[Exercise details]
Exactly the lines below from the one with "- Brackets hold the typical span" up to and including the one with "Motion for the" make up the answer, with nothing else added.

[Data segment]
********************

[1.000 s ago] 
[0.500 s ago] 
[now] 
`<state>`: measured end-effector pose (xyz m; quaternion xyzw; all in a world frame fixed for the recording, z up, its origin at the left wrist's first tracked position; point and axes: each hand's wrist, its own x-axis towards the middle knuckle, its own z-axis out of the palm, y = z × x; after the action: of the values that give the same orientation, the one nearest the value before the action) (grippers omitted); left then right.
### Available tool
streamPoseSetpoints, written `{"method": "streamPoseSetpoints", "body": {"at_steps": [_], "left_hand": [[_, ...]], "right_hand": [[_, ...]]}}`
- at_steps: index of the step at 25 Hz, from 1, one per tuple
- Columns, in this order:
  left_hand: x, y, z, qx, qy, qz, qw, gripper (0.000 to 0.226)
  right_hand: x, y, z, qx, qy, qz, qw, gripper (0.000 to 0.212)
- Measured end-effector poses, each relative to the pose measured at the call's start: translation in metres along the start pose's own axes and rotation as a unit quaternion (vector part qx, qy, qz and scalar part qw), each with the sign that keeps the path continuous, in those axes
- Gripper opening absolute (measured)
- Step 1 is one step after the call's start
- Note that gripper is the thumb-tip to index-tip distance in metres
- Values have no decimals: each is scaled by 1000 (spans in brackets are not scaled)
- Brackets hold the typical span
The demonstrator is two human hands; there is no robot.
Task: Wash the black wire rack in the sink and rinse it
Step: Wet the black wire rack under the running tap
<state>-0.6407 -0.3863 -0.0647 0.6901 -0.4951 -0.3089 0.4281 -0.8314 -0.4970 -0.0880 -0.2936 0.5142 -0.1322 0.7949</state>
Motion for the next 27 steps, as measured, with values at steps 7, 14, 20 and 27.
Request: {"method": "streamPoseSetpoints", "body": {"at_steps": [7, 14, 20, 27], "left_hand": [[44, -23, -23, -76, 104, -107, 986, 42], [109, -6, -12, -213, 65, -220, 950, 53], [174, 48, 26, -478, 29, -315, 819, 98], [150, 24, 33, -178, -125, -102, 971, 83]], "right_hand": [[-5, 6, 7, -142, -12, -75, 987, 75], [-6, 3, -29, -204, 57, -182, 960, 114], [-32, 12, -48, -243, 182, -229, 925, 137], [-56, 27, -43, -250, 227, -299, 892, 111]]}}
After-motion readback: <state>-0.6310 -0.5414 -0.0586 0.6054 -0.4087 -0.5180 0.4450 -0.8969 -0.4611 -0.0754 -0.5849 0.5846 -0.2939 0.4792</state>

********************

[Problem solution]
- Brackets hold the typical span
The demonstrator is two human hands; there is no robot.
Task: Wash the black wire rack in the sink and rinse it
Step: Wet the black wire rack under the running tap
<state>-0.6407 -0.3863 -0.0647 0.6901 -0.4951 -0.3089 0.4281 -0.8314 -0.4970 -0.0880 -0.2936 0.5142 -0.1322 0.7949</state>
Motion for the next 27 steps, as measured, with values at steps 7, 14, 20 and 27.

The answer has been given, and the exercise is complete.